Anne Rice attends the book signing for Christ the Lord, Out of Egypt by author Anne Rice, held at Posman's Books, Tuesday, November 1, 2005 in New York.
Anne Rice attends the book signing for Christ the Lord, Out of Egypt by author Anne Rice, held at Posman's Books, Tuesday, November 1, 2005 in New York. | (Photo: AP Photo / Jennifer Graylock)

Novelist Anne Rice died from complications from a stroke on Dec. 11th. She was 80. Her son Christopher announced her death to "the people of the page," Rice's favorite salutation for her Facebook followers. I was once one of the people of the page, and as such saw her gradual apostasy from the Christian faith with great sadness.
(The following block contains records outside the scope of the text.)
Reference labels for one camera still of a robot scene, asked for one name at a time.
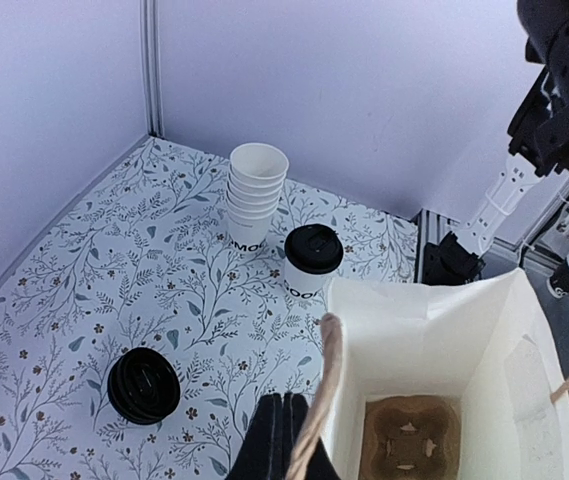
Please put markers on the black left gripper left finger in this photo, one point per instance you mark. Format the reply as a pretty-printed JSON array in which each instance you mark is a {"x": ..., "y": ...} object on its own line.
[{"x": 260, "y": 456}]

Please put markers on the brown cardboard cup carrier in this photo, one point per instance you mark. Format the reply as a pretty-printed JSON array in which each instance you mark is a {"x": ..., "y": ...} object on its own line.
[{"x": 411, "y": 437}]

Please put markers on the cream paper bag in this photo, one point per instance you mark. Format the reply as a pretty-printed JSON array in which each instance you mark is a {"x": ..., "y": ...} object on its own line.
[{"x": 487, "y": 347}]

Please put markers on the black plastic cup lid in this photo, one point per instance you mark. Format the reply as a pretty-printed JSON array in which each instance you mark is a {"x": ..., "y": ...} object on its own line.
[{"x": 314, "y": 248}]

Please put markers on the white paper coffee cup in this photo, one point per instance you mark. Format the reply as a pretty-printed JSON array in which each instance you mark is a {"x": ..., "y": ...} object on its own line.
[{"x": 301, "y": 285}]

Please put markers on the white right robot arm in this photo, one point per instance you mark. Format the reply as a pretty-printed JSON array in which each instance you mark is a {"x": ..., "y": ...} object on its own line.
[{"x": 539, "y": 130}]

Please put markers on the stack of black lids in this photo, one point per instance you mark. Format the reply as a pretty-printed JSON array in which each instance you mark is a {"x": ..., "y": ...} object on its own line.
[{"x": 143, "y": 387}]

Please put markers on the floral patterned table mat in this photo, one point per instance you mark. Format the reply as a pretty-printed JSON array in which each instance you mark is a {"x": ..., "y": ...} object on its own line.
[{"x": 144, "y": 260}]

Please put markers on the stack of white paper cups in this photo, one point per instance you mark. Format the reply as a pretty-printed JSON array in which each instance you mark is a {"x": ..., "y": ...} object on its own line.
[{"x": 257, "y": 172}]

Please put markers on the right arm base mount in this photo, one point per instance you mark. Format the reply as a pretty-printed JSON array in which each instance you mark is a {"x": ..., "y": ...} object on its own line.
[{"x": 449, "y": 264}]

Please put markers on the right aluminium frame post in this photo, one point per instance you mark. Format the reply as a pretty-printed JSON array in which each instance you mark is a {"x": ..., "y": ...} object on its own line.
[{"x": 150, "y": 56}]
I read the three books which came out of Rice's conversion back to Christianity. She wrote a spiritual autobiography, Out of Darkness, and two novels about the life of Christ as part of a planned Christ the Lord trilogy. She never completed the third. I interviewed her about the books and kept in touch afterwards. Her faith seemed genuine. She understood the case for the resurrection of Christ, and read widely. We spoke about our mutual regard for the work of N.T. Wright and she made clear that his arguments for the resurrection and the historicity of the Gospels were an important factor in her return to faith.

She pledged that for the rest of her life she would only write "about the Lord." Later, she claimed that her pledge was that she would only write "for the Lord." But it was not too long before she stopped writing about, or for, the Lord and went back to vampires and soft porn.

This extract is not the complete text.